BRIEF:
Once you have read the listing, retype all of it exactly.

---------- MATERIAL PROVIDED ----------

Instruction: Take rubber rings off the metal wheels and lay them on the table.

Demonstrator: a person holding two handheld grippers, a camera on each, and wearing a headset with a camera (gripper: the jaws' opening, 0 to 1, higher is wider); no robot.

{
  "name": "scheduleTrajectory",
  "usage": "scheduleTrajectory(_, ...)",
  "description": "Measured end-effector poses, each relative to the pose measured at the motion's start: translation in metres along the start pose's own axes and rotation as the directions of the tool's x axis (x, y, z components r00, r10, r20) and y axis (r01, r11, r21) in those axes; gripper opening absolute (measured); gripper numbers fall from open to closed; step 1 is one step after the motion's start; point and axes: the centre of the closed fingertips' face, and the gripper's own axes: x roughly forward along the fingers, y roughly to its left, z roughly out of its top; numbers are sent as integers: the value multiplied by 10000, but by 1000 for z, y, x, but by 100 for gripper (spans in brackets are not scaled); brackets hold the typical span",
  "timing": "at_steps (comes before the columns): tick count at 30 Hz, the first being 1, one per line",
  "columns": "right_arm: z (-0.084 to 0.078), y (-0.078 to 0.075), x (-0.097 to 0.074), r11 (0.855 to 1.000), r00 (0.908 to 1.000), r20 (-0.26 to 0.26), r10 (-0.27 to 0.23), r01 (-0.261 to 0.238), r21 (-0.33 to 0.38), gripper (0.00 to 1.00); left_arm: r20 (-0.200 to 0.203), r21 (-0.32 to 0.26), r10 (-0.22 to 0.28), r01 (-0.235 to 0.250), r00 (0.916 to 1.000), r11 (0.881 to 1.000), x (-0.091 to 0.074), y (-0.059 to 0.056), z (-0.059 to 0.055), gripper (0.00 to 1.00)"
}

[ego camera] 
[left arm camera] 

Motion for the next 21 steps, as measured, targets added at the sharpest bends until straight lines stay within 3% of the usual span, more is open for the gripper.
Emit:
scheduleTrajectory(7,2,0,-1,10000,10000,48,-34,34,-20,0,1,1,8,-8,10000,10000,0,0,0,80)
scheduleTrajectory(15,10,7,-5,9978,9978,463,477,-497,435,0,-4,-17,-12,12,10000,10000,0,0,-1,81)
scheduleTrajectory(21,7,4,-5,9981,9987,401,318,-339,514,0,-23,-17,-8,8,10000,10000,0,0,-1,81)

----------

ANSWER SECTION:
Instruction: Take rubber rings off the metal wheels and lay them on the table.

Demonstrator: a person holding two handheld grippers, a camera on each, and wearing a headset with a camera (gripper: the jaws' opening, 0 to 1, higher is wider); no robot.

{
  "name": "scheduleTrajectory",
  "usage": "scheduleTrajectory(_, ...)",
  "description": "Measured end-effector poses, each relative to the pose measured at the motion's start: translation in metres along the start pose's own axes and rotation as the directions of the tool's x axis (x, y, z components r00, r10, r20) and y axis (r01, r11, r21) in those axes; gripper opening absolute (measured); gripper numbers fall from open to closed; step 1 is one step after the motion's start; point and axes: the centre of the closed fingertips' face, and the gripper's own axes: x roughly forward along the fingers, y roughly to its left, z roughly out of its top; numbers are sent as integers: the value multiplied by 10000, but by 1000 for z, y, x, but by 100 for gripper (spans in brackets are not scaled); brackets hold the typical span",
  "timing": "at_steps (comes before the columns): tick count at 30 Hz, the first being 1, one per line",
  "columns": "right_arm: z (-0.084 to 0.078), y (-0.078 to 0.075), x (-0.097 to 0.074), r11 (0.855 to 1.000), r00 (0.908 to 1.000), r20 (-0.26 to 0.26), r10 (-0.27 to 0.23), r01 (-0.261 to 0.238), r21 (-0.33 to 0.38), gripper (0.00 to 1.00); left_arm: r20 (-0.200 to 0.203), r21 (-0.32 to 0.26), r10 (-0.22 to 0.28), r01 (-0.235 to 0.250), r00 (0.916 to 1.000), r11 (0.881 to 1.000), x (-0.091 to 0.074), y (-0.059 to 0.056), z (-0.059 to 0.055), gripper (0.00 to 1.00)"
}

[ego camera] 
[left arm camera] 

Motion for the next 21 steps, as measured, targets added at the sharpest bends until straight lines stay within 3% of the usual span, more is open for the gripper.
Emit:
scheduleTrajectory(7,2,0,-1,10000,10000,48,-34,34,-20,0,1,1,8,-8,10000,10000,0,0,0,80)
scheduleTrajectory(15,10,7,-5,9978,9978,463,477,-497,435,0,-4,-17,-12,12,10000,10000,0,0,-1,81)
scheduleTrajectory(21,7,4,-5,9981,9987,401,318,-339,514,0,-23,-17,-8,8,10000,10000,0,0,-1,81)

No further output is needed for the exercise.